(TASK TO CARRY OUT): Lines with "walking": copy each one from the listing below.

(AVAILABLE DATA):

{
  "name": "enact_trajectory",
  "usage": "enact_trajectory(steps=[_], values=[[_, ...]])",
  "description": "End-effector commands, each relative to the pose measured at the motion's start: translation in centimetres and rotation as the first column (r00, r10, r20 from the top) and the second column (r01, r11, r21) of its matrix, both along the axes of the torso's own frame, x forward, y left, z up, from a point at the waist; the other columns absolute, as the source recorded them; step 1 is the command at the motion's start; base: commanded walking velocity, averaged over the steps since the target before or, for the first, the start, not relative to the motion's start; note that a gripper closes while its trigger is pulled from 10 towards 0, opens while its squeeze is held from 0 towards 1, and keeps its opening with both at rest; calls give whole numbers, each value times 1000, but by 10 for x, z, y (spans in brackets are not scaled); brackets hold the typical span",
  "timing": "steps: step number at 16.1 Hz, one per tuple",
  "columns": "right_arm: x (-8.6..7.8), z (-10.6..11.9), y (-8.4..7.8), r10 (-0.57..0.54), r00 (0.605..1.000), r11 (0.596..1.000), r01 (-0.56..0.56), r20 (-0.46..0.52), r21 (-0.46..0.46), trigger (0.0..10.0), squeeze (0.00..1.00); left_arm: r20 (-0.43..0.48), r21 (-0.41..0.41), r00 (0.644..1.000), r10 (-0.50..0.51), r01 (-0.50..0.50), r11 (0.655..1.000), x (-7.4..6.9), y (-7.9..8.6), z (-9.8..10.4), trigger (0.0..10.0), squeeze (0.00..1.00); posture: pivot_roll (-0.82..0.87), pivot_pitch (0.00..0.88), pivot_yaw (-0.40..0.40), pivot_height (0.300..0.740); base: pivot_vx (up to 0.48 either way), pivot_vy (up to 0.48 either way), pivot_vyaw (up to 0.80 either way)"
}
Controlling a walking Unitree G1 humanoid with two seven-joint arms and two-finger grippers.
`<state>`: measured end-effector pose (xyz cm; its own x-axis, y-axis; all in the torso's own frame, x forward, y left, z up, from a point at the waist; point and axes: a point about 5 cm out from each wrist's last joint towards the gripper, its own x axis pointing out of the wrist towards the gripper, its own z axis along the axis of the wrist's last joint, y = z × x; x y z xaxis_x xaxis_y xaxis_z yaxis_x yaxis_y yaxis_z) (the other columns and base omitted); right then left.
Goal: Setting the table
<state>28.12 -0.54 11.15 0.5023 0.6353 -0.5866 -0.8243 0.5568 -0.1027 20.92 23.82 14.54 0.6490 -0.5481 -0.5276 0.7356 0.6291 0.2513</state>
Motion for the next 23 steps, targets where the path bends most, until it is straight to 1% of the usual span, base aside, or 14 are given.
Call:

(RESULT):
  "description": "End-effector commands, each relative to the pose measured at the motion's start: translation in centimetres and rotation as the first column (r00, r10, r20 from the top) and the second column (r01, r11, r21) of its matrix, both along the axes of the torso's own frame, x forward, y left, z up, from a point at the waist; the other columns absolute, as the source recorded them; step 1 is the command at the motion's start; base: commanded walking velocity, averaged over the steps since the target before or, for the first, the start, not relative to the motion's start; note that a gripper closes while its trigger is pulled from 10 towards 0, opens while its squeeze is held from 0 towards 1, and keeps its opening with both at rest; calls give whole numbers, each value times 1000, but by 10 for x, z, y (spans in brackets are not scaled); brackets hold the typical span",
Controlling a walking Unitree G1 humanoid with two seven-joint arms and two-finger grippers.

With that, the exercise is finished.